Kadang saya iri melihat orang-orang di sekeliling saya, disayangi oleh
“seseorang”. Apalagi di bulan Februari. Di mana-mana nuansanya Valentine. Saya
memang penganut “tiada pacaran sebelum akad”, tapi sebagai manusia kadang timbul
juga perasaan ingin diperhatikan secara istimewa.
Saya tidak pernah tahu
rasanya candle light dinner. Pun tidak pernah menerima bunga mawar merah. Tidak
ada yang menawarkan jaketnya saat saya menggigil kedinginan. Atau berpegangan
tangan sambil melihat hujan meteor. (Deuh, Meteor Garden banget! He..he...)
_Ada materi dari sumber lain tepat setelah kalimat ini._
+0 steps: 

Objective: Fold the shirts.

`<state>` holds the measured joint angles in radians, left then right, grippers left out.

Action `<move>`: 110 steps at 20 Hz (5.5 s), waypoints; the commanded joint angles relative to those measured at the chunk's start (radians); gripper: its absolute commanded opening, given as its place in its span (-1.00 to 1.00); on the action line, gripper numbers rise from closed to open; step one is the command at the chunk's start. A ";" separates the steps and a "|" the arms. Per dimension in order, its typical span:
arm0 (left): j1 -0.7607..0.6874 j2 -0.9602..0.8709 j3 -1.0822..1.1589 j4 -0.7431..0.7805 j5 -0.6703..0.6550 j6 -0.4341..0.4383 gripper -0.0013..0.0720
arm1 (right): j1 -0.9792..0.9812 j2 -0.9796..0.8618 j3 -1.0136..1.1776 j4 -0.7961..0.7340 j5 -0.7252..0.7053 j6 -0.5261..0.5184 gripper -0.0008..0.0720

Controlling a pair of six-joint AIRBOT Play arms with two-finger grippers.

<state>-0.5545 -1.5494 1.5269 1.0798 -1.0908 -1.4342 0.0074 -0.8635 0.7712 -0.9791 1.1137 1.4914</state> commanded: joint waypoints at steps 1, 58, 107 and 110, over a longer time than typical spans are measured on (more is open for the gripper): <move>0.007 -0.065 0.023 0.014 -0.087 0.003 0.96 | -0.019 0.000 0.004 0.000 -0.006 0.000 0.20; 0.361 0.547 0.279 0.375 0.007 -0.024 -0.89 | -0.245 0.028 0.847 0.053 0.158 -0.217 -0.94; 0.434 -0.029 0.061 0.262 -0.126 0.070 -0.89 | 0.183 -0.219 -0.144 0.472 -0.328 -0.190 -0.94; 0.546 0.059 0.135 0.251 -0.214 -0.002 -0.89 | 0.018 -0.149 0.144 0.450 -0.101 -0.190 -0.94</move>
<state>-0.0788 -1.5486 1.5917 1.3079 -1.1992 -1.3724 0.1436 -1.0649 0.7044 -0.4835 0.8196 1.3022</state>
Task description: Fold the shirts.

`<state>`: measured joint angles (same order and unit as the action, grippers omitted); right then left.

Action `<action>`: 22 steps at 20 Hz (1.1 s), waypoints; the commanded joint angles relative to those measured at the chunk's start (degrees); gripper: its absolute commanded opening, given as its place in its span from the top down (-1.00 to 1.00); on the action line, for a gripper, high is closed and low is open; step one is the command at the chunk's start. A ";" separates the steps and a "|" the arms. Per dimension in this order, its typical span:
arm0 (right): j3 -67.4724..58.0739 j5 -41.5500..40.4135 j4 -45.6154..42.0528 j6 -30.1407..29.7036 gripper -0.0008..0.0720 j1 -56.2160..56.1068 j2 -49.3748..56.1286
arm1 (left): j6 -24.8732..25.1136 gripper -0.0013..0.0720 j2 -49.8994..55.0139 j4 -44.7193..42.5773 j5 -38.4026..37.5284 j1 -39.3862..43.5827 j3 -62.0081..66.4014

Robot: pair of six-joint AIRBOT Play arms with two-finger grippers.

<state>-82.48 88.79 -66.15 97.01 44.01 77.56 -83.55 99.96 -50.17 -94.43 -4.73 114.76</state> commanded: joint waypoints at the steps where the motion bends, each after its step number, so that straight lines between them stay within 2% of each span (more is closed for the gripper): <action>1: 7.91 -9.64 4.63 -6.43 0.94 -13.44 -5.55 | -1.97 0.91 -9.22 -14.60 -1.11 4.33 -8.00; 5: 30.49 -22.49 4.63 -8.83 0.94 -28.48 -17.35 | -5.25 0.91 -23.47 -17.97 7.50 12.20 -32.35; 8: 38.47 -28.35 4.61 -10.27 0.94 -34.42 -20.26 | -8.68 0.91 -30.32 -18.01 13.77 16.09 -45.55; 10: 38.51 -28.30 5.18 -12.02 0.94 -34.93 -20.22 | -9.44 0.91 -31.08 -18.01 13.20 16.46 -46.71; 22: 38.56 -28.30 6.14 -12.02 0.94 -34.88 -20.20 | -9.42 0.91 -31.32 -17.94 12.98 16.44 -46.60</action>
Yah, mungkin saya bisa merasakan sekilas hal-hal itu kalau saya sudah
menikah. Mungkin. Mudah-mudahan. Tapi sampai saatnya tiba, bagaimana caranya
supaya tidak kotor hati?
Lalu saya pun tersadar, tiga kata cinta yang
saya rindukan itu sudah sering saya dengar. Orang tua saya selalu
mengucapkannya. Memanggil saya dengan “sayang” betapapun saya telah menyusahkan
dan sering menyakiti mereka. Mungkin mereka bahkan memanggil saya seperti itu
sejak saya belum dilahirkan. Padahal belum tentu saya jadi anak yang bisa
melapangkan mereka ke surga... Belum tentu bisa jadi kebanggaan... Jangan-jangan
hanya jadi beban...
Tatapan cinta itu juga sering saya terima. Dari ibu
yang bergadang menjaga saya yang tengah demam... Dari ayah yang dulu berhenti
merokok agar bisa membeli makanan untuk saya... Dari teman yang beriring-iring
menjenguk saya ketika dirawat di rumah sakit... Dari adik yang memeluk saya
ketika bersedih. Dari sepupu yang berbagi makanan padahal ia juga lapar. Dari
orang tua teman yang bersedia mengantarkan saya pulang larut malam. Betapa
seringnya kita tidak menyadari...
Tidak hanya dari makhluk hidup. Kasih
dari ciptaan Allah lainnya juga melimpah. Matahari yang menyinari dengan hangat.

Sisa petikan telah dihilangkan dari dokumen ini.